The social media company disclosed the changes on Tuesday in a blog post, following rising criticism it was not doing enough to thwart Islamic State's use of the site for propaganda and recruitment.
"As always, we embrace and encourage diverse opinions and beliefs, but we will continue to take action on accounts that cross the line into abuse," Megan Cristina, director of Trust and Safety, said in the blog.
The new rules do not mention Islamic State or any other group by name.
"You may not promote violence against or directly attack or threaten other people on the basis of race, ethnicity, national origin, sexual orientation, gender, gender identity, religious affiliation, age, disability or disease," according to the revised rules.
The company previously used a more generic warning that banned users from threatening or promoting "violence against others."
J.M. Berger, co-author of a March 2015 Brookings Institute "census" of ISIS Twitter use, which found that the militant group had operated at least 46,000 accounts from September to December of last year, said the change would lead to more aggressive reporting of abuse by users who flag accounts that break the rules.
"The new definition is much clearer and takes some of the guesswork out of determining if a Tweet violates the rules," Berger said.

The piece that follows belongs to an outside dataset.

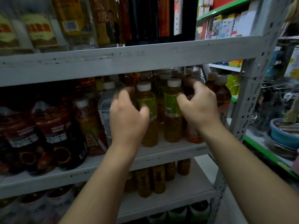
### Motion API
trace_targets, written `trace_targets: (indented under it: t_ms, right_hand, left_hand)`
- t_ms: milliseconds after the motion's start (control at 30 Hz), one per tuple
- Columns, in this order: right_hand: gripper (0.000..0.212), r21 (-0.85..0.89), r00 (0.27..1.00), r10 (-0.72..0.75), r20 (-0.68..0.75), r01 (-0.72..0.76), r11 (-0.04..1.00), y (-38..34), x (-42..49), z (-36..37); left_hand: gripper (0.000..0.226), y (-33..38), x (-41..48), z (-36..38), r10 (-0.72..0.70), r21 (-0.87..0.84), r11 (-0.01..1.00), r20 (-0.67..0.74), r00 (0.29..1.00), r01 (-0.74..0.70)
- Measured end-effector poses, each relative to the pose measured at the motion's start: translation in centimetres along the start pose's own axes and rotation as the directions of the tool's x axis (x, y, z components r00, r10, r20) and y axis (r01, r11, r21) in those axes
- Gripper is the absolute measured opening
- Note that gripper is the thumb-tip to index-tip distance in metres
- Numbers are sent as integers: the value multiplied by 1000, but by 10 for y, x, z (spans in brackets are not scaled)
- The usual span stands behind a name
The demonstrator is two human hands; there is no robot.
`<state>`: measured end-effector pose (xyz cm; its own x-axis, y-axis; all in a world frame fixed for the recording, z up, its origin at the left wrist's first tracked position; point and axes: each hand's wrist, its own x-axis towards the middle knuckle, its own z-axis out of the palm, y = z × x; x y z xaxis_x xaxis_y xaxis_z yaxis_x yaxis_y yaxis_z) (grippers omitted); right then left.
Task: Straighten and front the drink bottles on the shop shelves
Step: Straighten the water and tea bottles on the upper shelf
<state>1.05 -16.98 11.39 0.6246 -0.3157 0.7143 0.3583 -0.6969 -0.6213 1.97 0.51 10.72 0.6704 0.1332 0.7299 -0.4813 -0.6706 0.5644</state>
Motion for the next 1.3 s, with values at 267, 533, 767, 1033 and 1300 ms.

Rabbi Abraham Cooper, who heads the Digital Terrorism and Hate Project at the Simon Wiesenthal Center in Los Angeles, said that "terrorists and hate groups will leave" if Twitter enforces the revised rules.
He said that would require blocking repeat offenders from setting up new accounts with altered handles and remove thousands of existing counts that violate the policy.
Tuesday's announcement did not disclose changes to Twitter's enforcement strategy. A company spokesman declined to say if any were in the works.
The new rules also said that Twitter might respond to reports that somebody is considering "self-harm" by contacting the person to express concern and provide contact information to mental health practitioners.
Lawmakers in Congress proposed legislation earlier this month that would require social media operators, including Twitter and Facebook Inc, to notify federal authorities of any detected "terrorist activity."
(Reporting by Jim Finkle in Boston and Dustin Volz in Washington; Editing by Peter Cooney)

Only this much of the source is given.